Compressed storage for SNP data
https://openmendel.github.io/SnpArrays.jl/latest
Other
44 stars 9 forks source link

added snpdata, splitting and merging #25

Closed kose-y closed 5 years ago

kose-y commented 5 years ago

I tried to implement #24.

I'm new to Julia, so I might have done something considered unconventional or inefficient in Julia.

dmbates commented 5 years ago

May I suggest using CSV.jlor IndexedTables.jl to read the .bim and .fam files? Both of these are well-maintained packages that allow more flexible specifications for the files to be read than does DelimitedFiles. In this case CSV may be more appropriate if you want to produce a DataFrame.

As an example

julia> using CSV, DataFrames

julia> const SNP_INFO_KEYS = [:chromosome, :snpid, :genetic_distance, :position, :allele1, :allele2]

julia> snp_info = categorical!(CSV.read("data/EUR_subset.bim", delim='\t', header=SNP_INFO_KEYS, types=[Int8,String,Float64,Int,String,String]), [:allele1, :allele2])
54051×6 DataFrame
│ Row   │ chromosome │ snpid       │ genetic_distance │ position │ allele1      │ allele2      │
│       │ Int8       │ String      │ Float64          │ Int64    │ Categorical… │ Categorical… │
├───────┼────────────┼─────────────┼──────────────────┼──────────┼──────────────┼──────────────┤
│ 1     │ 17         │ rs34151105  │ 0.0              │ 1665     │ T            │ C            │
│ 2     │ 17         │ rs143500173 │ 0.0              │ 2748     │ T            │ A            │
│ 3     │ 17         │ rs113560219 │ 0.0              │ 4702     │ T            │ C            │
│ 4     │ 17         │ rs1882989   │ 5.6e-5           │ 15222    │ G            │ A            │
│ 5     │ 17         │ rs8069133   │ 0.000499         │ 32311    │ G            │ A            │
│ 6     │ 17         │ rs112221137 │ 0.000605         │ 36405    │ G            │ T            │
│ 7     │ 17         │ rs34889101  │ 0.00062          │ 36975    │ A            │ C            │
│ 8     │ 17         │ rs35840960  │ 0.000668         │ 38827    │ T            │ A            │
│ 9     │ 17         │ rs144918387 │ 0.000775         │ 42965    │ C            │ T            │
│ 10    │ 17         │ rs62057022  │ 0.000948         │ 49640    │ G            │ A            │
│ 11    │ 17         │ rs4890182   │ 0.000949         │ 49663    │ C            │ T            │
│ 12    │ 17         │ rs1882990   │ 0.001001         │ 51696    │ C            │ T            │
│ 13    │ 17         │ rs62057050  │ 0.001573         │ 65610    │ G            │ T            │
│ 14    │ 17         │ rs8081881   │ 0.002141         │ 78176    │ A            │ G            │
│ 15    │ 17         │ rs11150892  │ 0.002271         │ 80772    │ C            │ T            │
│ 16    │ 17         │ rs34314694  │ 0.002351         │ 82381    │ C            │ T            │
│ 17    │ 17         │ rs4890198   │ 0.002392         │ 83196    │ C            │ G            │
│ 18    │ 17         │ rs182915197 │ 0.002506         │ 85472    │ T            │ C            │
│ 19    │ 17         │ rs148130198 │ 0.002508         │ 85522    │ C            │ T            │
kose-y commented 5 years ago

@dmbates Thanks for the comment. This looks better. I will update it tomorrow.

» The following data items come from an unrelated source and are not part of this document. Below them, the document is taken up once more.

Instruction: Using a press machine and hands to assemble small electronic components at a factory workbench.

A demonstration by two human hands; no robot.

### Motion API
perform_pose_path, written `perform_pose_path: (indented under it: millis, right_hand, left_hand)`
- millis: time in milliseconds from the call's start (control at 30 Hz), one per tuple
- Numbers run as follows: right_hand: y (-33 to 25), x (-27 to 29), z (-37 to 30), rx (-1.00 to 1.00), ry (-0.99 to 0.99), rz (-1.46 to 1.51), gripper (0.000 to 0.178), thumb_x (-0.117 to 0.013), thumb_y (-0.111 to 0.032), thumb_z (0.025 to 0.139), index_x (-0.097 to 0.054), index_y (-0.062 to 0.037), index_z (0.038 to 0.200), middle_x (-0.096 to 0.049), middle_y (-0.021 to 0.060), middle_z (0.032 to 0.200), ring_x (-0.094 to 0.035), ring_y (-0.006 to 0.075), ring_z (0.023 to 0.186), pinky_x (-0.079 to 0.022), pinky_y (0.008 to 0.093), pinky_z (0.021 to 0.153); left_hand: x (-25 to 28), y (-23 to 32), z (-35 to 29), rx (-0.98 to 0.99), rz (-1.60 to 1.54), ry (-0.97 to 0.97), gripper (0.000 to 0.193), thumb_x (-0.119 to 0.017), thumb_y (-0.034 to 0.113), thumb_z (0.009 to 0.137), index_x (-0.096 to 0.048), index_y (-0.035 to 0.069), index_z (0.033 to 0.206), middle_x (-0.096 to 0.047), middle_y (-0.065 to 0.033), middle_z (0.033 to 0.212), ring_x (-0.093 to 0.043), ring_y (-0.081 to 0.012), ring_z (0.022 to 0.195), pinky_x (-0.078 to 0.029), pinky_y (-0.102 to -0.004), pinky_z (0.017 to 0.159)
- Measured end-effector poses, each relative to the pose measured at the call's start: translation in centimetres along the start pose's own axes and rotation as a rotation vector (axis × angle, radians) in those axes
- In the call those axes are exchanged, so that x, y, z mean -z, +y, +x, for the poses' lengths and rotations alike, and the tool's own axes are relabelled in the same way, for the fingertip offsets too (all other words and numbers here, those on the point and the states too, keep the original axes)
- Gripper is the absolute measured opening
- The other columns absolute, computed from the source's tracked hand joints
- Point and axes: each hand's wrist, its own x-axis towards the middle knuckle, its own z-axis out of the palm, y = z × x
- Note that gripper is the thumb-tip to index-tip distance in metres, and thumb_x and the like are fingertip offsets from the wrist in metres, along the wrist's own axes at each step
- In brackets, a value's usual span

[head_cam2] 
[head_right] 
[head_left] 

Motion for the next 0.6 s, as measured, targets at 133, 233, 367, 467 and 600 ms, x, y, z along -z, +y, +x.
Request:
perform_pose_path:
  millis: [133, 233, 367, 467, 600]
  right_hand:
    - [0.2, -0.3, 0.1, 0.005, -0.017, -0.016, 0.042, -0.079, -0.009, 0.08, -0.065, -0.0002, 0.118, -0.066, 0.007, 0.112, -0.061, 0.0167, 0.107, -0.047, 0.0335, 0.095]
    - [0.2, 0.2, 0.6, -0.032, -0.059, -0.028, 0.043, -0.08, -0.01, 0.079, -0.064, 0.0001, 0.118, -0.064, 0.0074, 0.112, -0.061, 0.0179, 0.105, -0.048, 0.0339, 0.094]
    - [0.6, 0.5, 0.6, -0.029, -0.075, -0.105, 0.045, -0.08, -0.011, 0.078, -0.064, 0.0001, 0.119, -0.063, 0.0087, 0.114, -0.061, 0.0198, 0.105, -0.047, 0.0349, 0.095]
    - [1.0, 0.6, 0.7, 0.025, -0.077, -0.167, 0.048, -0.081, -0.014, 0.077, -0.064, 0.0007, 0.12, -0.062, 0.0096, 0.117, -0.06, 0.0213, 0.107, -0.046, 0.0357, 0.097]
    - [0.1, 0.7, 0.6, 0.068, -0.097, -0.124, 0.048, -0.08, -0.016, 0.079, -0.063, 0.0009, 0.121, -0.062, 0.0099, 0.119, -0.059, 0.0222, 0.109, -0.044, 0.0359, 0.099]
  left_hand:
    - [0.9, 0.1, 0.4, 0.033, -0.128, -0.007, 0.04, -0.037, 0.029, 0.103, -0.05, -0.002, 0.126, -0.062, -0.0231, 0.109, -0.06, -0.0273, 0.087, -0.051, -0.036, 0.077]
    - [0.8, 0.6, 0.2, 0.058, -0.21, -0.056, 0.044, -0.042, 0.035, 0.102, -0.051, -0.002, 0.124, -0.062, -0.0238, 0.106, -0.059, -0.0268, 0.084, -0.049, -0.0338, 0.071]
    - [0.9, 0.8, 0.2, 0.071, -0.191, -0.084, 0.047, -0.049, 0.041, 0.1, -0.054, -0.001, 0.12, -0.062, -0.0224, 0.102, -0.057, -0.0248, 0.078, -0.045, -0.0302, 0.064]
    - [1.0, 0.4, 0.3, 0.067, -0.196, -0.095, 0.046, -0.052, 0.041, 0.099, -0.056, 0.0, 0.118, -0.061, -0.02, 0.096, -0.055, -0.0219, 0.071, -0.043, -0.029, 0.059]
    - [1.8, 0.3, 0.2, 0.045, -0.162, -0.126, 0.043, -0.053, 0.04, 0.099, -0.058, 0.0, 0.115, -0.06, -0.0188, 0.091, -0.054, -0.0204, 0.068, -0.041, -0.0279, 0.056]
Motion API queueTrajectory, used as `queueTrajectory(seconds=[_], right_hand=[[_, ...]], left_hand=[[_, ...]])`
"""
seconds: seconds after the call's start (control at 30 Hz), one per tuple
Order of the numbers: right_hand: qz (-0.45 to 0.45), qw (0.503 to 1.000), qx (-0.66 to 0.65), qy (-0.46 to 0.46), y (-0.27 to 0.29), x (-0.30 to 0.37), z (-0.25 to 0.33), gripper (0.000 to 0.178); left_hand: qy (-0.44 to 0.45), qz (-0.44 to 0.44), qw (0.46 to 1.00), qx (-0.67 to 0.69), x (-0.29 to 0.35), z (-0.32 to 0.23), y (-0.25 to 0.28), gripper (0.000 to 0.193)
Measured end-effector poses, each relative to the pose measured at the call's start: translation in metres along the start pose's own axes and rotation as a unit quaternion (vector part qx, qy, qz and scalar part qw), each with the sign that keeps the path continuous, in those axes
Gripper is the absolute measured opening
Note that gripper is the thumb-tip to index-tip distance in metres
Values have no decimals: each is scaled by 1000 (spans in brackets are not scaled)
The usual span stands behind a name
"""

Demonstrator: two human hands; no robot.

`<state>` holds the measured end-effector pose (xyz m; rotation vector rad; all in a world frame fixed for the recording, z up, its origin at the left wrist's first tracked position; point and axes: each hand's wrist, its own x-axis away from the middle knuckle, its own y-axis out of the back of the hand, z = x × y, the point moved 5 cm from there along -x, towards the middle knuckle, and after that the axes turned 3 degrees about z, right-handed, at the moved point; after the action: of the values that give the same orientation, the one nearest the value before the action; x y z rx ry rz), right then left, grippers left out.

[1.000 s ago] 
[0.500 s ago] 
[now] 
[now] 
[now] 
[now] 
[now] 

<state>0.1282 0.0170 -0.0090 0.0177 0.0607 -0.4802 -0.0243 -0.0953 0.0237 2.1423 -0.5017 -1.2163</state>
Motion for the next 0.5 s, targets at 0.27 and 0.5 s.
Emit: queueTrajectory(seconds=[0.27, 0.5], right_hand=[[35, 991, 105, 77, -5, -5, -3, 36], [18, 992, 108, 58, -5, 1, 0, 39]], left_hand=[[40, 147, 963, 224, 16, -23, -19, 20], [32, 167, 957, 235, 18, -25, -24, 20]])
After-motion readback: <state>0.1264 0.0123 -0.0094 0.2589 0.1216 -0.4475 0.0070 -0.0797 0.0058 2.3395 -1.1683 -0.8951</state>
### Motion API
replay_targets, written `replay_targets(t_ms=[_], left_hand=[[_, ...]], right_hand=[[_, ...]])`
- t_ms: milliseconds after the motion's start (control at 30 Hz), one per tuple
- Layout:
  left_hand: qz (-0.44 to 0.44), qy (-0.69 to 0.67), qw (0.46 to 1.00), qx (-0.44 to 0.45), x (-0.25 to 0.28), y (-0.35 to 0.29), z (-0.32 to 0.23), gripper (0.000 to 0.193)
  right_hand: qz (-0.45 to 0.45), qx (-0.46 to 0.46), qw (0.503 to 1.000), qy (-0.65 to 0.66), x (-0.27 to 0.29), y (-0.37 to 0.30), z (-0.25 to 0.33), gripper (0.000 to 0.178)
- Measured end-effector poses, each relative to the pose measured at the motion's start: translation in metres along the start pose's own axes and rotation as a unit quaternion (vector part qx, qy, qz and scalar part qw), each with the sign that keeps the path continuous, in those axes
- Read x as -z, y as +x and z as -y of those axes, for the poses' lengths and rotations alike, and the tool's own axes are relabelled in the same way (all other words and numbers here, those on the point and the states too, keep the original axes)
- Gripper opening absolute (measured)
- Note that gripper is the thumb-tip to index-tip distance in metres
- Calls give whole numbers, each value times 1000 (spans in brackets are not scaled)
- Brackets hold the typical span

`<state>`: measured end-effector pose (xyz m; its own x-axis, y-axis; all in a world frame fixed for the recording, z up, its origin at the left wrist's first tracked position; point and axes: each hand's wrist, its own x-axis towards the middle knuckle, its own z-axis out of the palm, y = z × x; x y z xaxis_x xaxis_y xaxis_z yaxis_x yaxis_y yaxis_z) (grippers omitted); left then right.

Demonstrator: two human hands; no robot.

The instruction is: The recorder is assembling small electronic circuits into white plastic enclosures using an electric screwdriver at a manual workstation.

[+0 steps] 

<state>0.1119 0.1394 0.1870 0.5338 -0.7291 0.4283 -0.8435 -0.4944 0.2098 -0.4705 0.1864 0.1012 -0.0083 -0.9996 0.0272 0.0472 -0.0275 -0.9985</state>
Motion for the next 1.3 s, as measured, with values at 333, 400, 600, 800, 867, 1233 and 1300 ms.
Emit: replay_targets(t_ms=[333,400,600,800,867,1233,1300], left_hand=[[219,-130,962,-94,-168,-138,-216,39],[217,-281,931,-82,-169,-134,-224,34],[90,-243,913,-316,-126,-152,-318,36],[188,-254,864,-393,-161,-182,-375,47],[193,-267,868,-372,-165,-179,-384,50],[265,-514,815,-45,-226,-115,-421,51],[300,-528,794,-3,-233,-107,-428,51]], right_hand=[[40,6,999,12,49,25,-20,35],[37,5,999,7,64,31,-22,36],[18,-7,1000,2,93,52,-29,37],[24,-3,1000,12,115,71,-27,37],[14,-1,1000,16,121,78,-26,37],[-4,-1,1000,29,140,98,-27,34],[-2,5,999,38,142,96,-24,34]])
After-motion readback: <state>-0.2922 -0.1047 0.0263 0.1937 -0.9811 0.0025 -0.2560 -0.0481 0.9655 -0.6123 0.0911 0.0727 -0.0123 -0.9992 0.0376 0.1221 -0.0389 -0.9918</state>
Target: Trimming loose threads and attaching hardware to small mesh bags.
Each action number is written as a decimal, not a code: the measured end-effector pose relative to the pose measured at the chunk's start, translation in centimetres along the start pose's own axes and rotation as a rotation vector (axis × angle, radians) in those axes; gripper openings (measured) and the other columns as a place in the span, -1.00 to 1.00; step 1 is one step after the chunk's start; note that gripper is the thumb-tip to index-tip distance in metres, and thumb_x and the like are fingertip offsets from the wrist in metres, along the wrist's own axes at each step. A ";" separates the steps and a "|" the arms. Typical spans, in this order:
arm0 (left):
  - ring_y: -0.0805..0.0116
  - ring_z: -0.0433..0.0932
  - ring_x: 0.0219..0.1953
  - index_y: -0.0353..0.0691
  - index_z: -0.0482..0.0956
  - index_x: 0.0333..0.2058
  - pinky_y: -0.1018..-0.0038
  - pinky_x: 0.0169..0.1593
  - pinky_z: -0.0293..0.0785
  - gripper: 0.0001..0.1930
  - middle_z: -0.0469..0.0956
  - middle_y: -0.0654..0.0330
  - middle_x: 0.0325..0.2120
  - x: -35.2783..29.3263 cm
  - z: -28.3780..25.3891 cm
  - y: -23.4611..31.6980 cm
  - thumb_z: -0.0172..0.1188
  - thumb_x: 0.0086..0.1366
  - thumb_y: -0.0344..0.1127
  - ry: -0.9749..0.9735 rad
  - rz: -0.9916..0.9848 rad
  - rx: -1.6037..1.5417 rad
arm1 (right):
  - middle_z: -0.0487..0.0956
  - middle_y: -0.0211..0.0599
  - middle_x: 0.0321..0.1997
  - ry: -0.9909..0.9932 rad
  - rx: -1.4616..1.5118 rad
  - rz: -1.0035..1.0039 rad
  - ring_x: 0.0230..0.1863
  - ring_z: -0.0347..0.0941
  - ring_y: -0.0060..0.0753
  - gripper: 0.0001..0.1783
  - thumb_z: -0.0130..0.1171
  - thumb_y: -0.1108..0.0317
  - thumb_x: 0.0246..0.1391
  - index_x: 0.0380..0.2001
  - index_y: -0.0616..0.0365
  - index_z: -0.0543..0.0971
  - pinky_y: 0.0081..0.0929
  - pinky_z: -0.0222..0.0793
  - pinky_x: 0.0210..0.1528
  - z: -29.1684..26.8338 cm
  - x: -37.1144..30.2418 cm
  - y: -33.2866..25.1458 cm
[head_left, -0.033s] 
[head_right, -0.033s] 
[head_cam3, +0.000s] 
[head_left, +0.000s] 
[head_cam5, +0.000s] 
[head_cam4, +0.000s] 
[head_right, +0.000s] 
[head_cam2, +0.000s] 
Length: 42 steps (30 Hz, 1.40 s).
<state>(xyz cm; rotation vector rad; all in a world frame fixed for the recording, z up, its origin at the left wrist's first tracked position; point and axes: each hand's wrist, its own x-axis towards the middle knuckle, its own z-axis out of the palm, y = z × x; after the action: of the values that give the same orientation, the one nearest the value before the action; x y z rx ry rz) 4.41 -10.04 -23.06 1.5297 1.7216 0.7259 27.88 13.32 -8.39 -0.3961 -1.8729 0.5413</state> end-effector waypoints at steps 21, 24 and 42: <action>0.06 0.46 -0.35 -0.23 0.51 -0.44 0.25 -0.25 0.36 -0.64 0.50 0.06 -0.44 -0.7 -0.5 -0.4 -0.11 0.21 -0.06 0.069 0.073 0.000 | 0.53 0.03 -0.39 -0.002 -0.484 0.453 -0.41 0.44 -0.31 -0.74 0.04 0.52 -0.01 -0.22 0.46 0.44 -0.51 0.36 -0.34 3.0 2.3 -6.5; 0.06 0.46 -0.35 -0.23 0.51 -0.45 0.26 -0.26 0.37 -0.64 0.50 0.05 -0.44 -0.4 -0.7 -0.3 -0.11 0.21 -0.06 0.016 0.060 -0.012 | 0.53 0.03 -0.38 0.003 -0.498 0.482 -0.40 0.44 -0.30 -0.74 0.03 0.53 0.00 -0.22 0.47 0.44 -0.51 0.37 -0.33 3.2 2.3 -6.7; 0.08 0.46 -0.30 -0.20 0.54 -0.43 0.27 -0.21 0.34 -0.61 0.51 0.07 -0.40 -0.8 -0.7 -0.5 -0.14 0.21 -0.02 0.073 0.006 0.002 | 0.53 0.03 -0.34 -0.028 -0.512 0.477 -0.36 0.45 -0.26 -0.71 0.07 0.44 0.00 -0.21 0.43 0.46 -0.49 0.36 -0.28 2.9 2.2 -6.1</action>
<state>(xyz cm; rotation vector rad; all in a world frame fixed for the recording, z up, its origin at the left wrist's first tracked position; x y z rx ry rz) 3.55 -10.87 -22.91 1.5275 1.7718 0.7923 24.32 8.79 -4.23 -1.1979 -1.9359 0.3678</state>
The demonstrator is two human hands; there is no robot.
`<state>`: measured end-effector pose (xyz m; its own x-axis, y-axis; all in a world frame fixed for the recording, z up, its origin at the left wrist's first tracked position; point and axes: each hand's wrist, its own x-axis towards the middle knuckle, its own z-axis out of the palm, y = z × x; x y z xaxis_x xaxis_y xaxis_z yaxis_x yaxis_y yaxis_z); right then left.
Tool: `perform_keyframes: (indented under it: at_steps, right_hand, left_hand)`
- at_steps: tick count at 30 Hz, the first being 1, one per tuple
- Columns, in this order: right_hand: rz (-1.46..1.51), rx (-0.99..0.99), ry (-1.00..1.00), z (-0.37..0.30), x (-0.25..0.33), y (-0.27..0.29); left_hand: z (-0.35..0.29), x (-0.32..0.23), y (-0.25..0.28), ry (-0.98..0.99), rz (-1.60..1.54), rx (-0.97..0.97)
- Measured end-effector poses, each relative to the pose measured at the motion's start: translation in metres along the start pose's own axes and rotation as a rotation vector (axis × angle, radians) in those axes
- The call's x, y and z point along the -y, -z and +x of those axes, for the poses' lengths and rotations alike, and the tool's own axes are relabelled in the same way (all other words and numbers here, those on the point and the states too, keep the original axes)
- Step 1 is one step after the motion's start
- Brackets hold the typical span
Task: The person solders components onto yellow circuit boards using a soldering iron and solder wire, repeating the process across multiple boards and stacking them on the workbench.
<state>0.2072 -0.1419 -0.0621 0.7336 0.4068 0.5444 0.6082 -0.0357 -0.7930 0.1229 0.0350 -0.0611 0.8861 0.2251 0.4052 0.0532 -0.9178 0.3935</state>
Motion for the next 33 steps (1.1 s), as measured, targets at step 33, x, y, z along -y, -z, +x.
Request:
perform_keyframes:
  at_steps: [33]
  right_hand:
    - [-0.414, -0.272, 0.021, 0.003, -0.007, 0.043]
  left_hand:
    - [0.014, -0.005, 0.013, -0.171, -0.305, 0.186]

Hua-Zhou commented 5 years ago

@kose-y @dmbates, thanks for the nice contribution!

@kose-y Can you add documentation for the SnpData type and split-merge functionalities to /docs/SnpArrays.ipynb? Package documentation will be generated from this notebook.

Further thought: When working with Biobank data, the sample size is up to 1 million. Analysts are splitting the Plink file into regions even much smaller than a chromosome, because for large chromosomes like 1 and 21 the Plink files can still be too large for current analysis software to handle. We may need to think about a unifying interface for subsetting, splitting, and merging SnpData either along SNPs or individuals.

kose-y commented 5 years ago

@Hua-Zhou Sure. I will update it sometime next week.

Hua-Zhou commented 5 years ago

@kose-y I understand packages do not need to include the Manifest.toml file. Julia should figure out manifest file from Project.toml alone. Let me know if I'm wrong.